06/24/2010 08:20 am ET Updated May 25, 2011

Christian, Jewish Scholars Urge Changes To Oberammergau Passion Play Script

By Alfredo Garcia
Religion News Service

(RNS) Jewish and Christian scholars have called for a full edit of the script for the world's largest Passion play, currently on stage in southern Germany, even as changes couldn't be made until at least 2020.

Produced once every 10 years, the Oberammergau Passion Play in Bavaria is the largest and one of the oldest theatrical reenactments of the final days of the life of Jesus.

The Oberammergau play attracts hundreds of thousands of spectators and employs approximately half of the town's 5,200 residents. Like many Passion plays, however, Oberammergau has been criticized for its anti-Jewish elements and stereotypes.

The Council of Centers on Jewish-Christian Relations, an umbrella group for more than 30 academic and educational interfaith centers in the U.S. and Canada, drafted a list of 17 recommendations for a new script, even though the play won't be staged again until 2020.

The report concluded that "Jewish opponents of Jesus are unjustifiably depicted in such extreme terms as to risk impressing on the audience a negative image of the entire Jewish community."

The report encouraged editors not to draw primarily from previous versions of the play that contain anti-Jewish elements.

The current script contains edits from the 1980s overseen by director Christian Stueckl and dramatist Otto Huber.

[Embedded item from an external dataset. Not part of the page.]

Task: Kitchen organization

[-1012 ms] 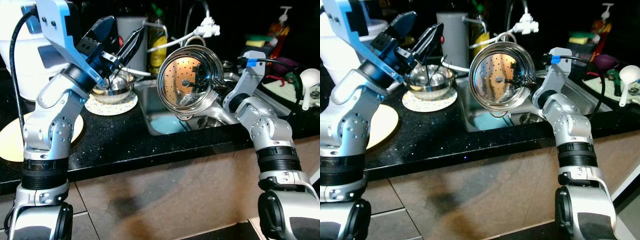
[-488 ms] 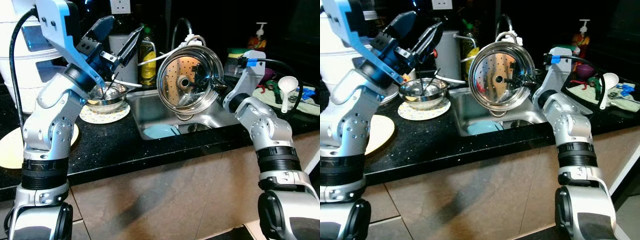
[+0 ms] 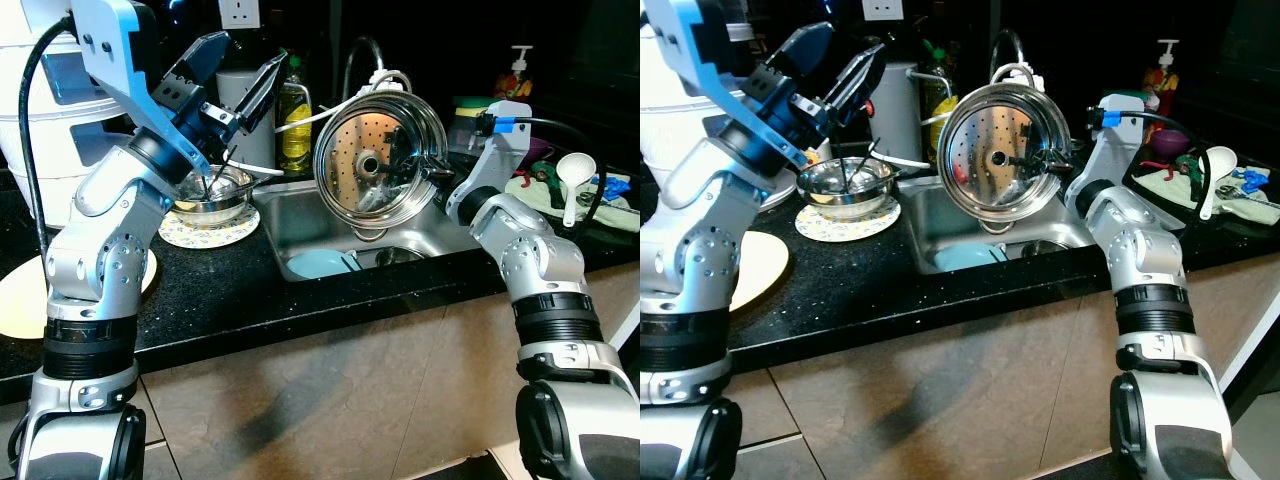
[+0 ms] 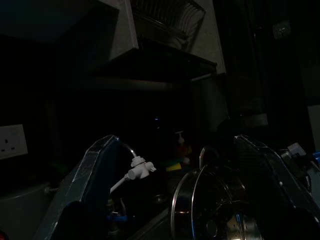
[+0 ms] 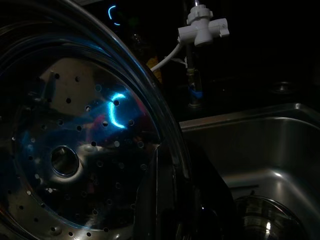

Even with an emphasis on Jesus as a rabbi and the elimination of anti-Jewish references from the Gospel of Matthew, the current script continues to raise ire among clerics and academics alike.

The study recognized these changes, but called for further adjustments.

The CCJR points specifically to "refinements for the presentation of Old Testament scenes, the relationship between the Roman governor and the Jewish High Priest, the nature of the capital charges brought against Jews, and the numbers and mood of Jewish spectators."

The report has been praised by Rabbi Eric J. Greenberg, director of the department of interfaith affairs for the Anti-Defamation League, as a "monumental step forward in proving how Christians and Jews can work together to benefit both faiths."